_ASSIGNMENT:_ Copy all lines below containing "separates".

_RECORDS SHOWN:_
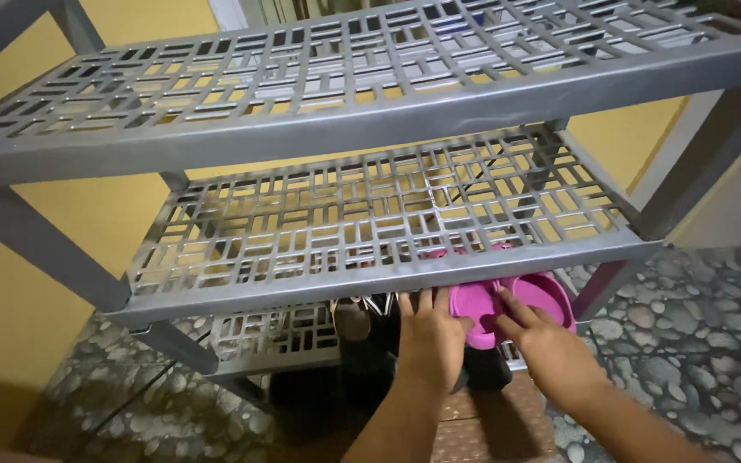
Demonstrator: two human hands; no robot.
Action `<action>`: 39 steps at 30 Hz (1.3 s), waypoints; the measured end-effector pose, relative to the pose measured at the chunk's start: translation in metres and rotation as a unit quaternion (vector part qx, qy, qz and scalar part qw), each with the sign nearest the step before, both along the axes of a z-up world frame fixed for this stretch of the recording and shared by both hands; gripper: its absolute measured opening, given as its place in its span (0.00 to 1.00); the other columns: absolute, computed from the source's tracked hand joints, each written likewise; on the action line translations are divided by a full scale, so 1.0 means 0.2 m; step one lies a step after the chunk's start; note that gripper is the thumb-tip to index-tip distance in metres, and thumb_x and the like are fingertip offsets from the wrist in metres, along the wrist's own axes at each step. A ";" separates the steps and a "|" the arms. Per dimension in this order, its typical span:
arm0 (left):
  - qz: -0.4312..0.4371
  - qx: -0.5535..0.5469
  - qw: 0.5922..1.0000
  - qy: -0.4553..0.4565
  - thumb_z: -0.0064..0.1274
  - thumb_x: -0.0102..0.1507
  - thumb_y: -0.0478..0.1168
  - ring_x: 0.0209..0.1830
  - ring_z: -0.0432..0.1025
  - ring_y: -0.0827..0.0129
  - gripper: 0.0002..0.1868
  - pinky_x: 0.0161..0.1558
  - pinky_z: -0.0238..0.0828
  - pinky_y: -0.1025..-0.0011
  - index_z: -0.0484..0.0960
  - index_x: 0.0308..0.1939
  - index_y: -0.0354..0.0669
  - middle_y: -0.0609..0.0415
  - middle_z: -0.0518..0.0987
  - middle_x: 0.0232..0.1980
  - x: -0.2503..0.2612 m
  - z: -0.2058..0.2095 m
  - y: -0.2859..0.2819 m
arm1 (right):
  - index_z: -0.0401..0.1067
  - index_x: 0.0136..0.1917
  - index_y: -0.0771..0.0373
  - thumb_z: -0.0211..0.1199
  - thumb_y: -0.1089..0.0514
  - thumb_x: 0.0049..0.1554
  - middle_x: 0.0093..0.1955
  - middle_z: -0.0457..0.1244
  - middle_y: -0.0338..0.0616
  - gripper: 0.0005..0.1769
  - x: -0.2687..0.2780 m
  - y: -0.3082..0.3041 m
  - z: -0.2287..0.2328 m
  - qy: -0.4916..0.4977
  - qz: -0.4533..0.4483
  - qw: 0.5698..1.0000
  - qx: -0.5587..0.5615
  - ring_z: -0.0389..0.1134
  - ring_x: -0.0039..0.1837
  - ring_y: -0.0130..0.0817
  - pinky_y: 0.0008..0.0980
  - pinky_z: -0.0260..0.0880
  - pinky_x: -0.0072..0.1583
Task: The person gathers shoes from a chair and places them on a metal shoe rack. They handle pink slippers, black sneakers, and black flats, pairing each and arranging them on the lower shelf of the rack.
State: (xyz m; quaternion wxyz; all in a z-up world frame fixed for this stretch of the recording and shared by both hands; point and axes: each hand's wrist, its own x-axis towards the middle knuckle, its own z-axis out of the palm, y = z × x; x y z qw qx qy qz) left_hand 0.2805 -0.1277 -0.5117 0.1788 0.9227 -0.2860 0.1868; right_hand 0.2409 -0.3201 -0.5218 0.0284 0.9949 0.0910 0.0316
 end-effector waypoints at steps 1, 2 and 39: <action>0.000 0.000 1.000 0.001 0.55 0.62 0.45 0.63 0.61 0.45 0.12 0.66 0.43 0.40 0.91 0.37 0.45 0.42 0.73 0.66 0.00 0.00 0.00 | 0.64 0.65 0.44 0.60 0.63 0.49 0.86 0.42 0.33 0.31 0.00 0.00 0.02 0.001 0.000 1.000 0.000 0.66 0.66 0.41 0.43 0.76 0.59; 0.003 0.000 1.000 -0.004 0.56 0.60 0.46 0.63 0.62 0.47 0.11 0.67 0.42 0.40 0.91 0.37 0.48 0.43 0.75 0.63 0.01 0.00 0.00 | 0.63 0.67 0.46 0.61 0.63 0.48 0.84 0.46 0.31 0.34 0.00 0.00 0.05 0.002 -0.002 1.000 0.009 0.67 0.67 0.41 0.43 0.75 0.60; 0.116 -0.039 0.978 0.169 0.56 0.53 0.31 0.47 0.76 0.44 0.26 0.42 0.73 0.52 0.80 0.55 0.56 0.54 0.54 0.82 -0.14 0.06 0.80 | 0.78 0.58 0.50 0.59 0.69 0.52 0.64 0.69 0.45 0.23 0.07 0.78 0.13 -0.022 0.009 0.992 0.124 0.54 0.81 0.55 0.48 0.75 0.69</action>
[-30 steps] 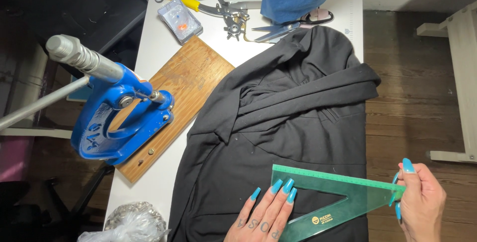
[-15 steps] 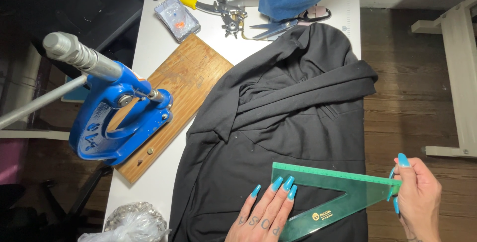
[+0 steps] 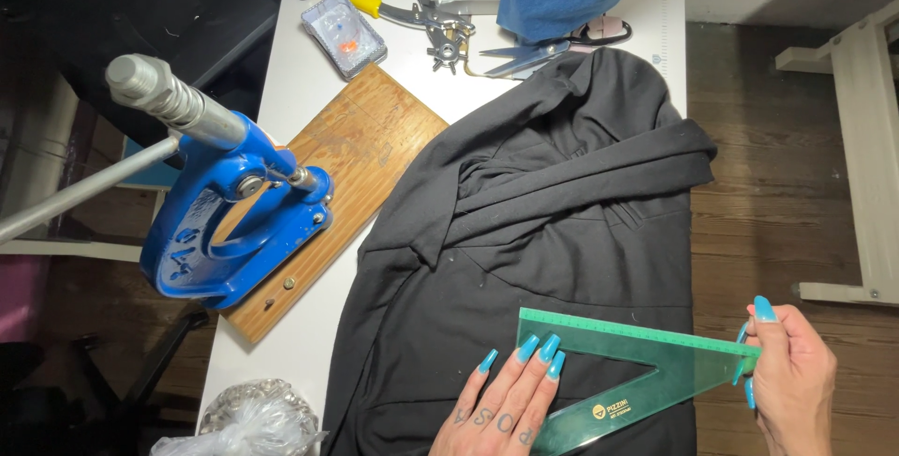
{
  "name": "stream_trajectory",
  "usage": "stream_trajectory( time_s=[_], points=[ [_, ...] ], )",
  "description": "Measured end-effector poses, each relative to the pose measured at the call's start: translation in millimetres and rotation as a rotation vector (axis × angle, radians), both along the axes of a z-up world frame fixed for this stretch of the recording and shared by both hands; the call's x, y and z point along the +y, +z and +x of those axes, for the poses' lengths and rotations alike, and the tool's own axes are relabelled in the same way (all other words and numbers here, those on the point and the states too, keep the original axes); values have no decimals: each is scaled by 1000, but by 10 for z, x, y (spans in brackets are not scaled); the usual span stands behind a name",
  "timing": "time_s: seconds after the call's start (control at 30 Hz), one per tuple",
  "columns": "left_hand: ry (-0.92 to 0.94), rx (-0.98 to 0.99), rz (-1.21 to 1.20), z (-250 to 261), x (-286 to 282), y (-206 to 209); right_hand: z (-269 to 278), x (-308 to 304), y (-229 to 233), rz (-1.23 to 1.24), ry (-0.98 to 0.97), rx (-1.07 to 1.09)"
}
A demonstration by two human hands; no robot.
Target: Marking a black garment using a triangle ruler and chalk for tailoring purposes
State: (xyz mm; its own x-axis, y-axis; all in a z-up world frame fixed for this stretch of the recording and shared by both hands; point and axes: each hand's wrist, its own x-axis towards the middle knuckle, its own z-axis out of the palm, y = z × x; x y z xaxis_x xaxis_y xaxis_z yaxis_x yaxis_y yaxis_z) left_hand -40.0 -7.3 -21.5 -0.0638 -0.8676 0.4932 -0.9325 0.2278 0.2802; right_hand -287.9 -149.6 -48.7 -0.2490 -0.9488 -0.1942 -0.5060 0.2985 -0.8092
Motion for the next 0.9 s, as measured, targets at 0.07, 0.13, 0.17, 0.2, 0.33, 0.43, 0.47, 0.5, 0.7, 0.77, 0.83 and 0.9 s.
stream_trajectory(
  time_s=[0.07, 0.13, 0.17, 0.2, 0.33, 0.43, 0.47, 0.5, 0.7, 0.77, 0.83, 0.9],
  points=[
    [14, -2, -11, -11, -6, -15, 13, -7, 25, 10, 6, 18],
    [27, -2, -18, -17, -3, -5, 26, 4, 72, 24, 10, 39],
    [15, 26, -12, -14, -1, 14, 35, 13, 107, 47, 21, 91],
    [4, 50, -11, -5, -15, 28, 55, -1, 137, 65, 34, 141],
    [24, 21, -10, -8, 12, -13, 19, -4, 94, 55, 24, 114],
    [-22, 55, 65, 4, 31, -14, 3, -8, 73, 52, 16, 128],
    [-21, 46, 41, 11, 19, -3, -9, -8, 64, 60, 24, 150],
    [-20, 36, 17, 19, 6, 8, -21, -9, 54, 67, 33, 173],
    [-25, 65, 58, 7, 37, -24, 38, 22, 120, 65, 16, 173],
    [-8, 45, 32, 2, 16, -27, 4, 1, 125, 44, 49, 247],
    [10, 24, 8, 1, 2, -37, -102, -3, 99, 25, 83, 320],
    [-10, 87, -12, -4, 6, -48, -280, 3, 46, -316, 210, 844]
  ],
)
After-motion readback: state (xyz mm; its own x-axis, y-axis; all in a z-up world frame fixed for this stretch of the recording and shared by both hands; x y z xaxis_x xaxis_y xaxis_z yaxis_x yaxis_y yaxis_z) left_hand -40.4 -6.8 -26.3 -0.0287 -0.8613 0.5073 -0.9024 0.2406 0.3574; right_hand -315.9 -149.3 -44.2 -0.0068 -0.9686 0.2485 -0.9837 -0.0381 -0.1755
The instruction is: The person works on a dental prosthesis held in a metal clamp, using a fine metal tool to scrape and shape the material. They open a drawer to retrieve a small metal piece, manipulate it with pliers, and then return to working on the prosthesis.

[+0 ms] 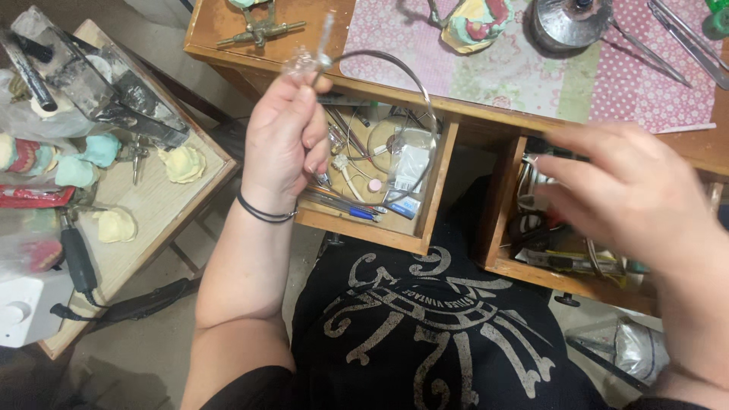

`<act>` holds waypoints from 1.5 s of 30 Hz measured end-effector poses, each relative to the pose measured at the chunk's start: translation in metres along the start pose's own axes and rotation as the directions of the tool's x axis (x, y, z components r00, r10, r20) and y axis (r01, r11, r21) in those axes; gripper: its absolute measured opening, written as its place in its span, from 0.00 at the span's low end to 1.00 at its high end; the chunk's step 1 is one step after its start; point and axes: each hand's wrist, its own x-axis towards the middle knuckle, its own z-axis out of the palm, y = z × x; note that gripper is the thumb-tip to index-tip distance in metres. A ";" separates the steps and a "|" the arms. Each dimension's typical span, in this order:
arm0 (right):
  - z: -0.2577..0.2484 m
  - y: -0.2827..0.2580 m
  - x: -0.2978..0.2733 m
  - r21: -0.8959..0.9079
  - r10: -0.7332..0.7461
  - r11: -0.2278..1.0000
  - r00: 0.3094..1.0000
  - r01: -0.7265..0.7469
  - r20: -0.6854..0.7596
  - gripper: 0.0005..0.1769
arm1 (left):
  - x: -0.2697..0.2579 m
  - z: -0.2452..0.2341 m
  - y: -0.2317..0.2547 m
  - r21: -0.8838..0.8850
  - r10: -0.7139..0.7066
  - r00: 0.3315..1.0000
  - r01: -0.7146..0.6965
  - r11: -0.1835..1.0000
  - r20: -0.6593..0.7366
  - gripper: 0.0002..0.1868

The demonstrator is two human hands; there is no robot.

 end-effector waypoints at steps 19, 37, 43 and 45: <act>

_EXERCISE ANSWER:_
Action `<action>`: 39 steps at 30 Hz (1.3 s), waypoints; the measured end-effector pose, relative to the pose measured at the chunk's start: translation in metres and rotation as a unit quaternion (vector part qx, qy, qz and scalar part qw), each with the sign nearest the step before, both along the axes of a z-up world frame fixed for this stretch of the recording and shared by both hands; gripper: its absolute measured opening, given as its place in its span (0.00 to 1.00); the other columns: absolute, computed from the source's tracked hand joints, each written likewise; on the action line translations are divided by a full scale, so 1.0 means 0.2 m; step one lies a step after the chunk's start; note that gripper is the thumb-tip to index-tip distance in metres, and thumb_x and the like are fingertip offsets from the wrist in metres, along the wrist's own axes at each step. A ";" separates the steps and a "|" the arms. Per dimension in this order, its typical span:
`<act>` holds waypoints from 1.5 s of 30 Hz measured end-effector poses, each relative to the pose measured at the chunk's start: translation in metres along the start pose's own axes and rotation as the directions of the tool's x axis (x, y, z components r00, r10, r20) and y axis (r01, r11, r21) in those axes; gripper: its absolute measured opening, written as its place in its span, from 0.00 at the span's low end to 1.00 at its high end; the chunk's step 1 is one step after its start; point and axes: each hand's wrist, its own x-axis towards the middle knuckle, its own z-axis out of the palm, y = z × x; note that gripper is the thumb-tip to index-tip distance in metres. A ";" separates the steps and a "|" the arms. Each dimension's typical span, in this order:

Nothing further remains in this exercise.